WHAT YOU WILL DO —
The expected output is each line below containing "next", copied in full.

Stored entries
────────────────────
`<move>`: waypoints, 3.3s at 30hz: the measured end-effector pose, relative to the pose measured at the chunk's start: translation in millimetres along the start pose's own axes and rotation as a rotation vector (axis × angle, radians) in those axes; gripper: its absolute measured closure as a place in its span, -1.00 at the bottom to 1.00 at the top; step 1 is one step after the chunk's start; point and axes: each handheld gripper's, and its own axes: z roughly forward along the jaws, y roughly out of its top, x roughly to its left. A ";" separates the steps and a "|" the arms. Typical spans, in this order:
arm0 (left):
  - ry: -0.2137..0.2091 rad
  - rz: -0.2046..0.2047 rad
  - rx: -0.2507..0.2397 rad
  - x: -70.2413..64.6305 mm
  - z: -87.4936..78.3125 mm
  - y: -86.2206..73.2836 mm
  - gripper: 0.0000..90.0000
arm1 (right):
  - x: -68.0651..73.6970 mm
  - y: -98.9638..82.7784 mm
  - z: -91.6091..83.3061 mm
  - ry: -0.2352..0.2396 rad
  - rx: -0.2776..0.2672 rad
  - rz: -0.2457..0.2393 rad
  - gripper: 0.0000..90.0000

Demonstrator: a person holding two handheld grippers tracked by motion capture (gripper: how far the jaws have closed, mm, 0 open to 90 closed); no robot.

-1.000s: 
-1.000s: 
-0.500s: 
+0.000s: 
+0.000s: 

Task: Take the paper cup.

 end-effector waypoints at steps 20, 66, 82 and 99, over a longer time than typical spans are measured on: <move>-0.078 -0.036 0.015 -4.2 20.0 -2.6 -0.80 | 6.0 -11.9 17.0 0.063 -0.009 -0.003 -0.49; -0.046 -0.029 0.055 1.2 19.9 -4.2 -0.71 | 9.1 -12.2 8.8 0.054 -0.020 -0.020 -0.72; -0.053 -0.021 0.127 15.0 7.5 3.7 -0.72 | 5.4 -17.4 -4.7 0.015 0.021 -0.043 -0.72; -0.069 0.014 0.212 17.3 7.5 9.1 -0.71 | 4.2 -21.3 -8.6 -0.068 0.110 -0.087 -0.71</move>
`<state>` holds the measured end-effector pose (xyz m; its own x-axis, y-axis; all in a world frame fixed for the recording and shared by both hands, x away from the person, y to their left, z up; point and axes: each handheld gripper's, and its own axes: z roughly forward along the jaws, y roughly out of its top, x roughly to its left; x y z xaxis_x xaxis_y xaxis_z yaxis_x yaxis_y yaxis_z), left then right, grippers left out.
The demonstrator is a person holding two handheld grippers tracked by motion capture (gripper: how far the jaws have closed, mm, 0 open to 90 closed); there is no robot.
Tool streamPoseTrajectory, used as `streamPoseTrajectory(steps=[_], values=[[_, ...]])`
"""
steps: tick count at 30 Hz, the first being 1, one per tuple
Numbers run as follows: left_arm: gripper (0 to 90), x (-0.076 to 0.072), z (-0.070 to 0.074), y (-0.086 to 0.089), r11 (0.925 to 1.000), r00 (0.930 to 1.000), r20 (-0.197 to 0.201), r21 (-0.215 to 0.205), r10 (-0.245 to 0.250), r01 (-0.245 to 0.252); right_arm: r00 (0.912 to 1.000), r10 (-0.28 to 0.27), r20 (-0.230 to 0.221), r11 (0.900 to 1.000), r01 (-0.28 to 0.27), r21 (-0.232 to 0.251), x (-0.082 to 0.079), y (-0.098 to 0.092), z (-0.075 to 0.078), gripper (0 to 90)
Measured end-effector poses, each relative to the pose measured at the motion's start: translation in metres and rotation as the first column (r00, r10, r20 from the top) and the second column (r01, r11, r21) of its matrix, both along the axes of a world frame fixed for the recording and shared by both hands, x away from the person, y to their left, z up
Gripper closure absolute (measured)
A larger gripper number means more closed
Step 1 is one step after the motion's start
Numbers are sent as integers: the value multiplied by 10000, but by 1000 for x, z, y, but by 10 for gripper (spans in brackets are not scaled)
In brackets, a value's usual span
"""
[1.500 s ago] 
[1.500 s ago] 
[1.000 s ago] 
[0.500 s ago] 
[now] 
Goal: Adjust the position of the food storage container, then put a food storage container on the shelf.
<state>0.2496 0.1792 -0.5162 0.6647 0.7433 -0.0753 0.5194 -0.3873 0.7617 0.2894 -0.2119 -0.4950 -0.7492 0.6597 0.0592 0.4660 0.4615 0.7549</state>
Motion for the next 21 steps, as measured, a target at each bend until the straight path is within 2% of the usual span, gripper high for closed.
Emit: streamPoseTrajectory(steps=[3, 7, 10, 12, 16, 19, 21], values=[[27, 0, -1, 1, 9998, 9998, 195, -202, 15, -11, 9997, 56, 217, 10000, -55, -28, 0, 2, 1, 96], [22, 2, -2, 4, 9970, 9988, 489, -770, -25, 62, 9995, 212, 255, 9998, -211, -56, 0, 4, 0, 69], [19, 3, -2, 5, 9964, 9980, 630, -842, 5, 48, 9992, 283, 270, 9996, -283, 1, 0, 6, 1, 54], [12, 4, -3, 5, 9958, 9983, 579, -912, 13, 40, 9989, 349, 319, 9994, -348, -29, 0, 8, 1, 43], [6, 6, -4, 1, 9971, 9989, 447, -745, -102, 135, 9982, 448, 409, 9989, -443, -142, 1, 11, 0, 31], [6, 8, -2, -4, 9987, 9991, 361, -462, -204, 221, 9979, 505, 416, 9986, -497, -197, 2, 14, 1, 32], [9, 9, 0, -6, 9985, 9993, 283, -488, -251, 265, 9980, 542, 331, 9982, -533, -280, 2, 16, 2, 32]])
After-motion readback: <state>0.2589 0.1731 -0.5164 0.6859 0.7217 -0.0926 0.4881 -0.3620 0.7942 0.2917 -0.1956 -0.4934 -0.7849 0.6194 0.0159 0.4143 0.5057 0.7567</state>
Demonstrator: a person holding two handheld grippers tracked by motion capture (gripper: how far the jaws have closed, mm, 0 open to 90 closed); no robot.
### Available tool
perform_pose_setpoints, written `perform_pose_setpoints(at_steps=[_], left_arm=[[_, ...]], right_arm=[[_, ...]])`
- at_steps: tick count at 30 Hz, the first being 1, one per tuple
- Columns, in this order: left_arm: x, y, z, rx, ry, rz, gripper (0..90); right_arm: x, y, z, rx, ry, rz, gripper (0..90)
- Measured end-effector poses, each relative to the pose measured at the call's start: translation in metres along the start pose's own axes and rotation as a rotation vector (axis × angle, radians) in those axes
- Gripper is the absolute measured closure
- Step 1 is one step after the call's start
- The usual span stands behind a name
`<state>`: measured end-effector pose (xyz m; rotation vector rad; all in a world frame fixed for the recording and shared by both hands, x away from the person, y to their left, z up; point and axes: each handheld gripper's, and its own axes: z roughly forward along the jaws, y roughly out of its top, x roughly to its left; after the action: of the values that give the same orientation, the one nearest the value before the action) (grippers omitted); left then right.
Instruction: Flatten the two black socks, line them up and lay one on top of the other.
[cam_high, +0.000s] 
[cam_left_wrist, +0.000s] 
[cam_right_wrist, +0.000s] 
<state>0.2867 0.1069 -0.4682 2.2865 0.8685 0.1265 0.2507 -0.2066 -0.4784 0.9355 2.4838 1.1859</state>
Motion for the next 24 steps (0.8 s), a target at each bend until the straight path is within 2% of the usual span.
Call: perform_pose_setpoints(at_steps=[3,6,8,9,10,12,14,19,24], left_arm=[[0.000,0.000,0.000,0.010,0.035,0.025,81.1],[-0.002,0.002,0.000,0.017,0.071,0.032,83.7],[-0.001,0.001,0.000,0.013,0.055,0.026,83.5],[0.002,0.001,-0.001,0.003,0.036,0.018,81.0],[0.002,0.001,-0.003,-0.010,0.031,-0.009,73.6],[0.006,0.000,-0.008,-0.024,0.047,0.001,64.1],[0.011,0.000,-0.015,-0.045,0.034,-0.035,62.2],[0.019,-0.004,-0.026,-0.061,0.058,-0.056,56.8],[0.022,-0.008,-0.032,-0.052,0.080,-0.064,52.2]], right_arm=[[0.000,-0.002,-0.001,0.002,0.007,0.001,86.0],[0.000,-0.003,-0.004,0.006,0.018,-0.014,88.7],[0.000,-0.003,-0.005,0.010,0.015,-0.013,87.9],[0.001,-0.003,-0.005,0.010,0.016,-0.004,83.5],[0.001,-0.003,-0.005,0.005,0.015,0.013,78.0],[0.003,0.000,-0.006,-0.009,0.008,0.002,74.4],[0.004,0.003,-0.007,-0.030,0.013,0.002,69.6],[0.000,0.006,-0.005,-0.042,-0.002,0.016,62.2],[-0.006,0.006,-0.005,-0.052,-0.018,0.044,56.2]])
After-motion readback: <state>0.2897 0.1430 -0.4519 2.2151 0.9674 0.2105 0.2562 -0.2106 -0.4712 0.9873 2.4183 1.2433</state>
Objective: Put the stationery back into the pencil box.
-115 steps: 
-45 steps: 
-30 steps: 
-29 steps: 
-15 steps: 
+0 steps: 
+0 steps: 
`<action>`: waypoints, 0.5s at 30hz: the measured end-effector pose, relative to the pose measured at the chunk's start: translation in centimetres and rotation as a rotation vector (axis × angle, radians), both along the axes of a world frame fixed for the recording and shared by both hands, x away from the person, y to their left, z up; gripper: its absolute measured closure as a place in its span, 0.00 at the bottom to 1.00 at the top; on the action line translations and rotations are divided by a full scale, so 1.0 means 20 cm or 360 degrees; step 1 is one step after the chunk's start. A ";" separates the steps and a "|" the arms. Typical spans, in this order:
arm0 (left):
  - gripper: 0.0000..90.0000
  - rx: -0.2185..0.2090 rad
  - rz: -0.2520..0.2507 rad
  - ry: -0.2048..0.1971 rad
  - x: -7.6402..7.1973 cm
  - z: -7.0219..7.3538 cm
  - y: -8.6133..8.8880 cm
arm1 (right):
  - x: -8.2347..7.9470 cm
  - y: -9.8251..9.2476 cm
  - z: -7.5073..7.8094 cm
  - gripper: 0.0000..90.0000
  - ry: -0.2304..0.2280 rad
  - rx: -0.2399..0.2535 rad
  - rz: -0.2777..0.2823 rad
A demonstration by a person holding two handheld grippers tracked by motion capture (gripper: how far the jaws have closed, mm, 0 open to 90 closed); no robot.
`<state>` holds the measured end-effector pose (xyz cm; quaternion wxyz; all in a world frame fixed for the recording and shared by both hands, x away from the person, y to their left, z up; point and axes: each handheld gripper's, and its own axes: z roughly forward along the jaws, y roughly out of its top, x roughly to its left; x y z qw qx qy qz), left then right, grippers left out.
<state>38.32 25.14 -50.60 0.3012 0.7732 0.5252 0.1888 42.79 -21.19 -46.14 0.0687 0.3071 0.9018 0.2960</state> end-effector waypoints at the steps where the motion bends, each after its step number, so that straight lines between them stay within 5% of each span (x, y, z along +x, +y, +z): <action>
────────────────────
SOLUTION FOR THIS PROBLEM —
Motion for the next 21 steps, as measured, a target at each bend until the straight path is within 2% of the usual span, gripper high for closed.
Motion for the next 24 steps (0.8 s), a target at each bend until the straight path is within 2% of the usual span.

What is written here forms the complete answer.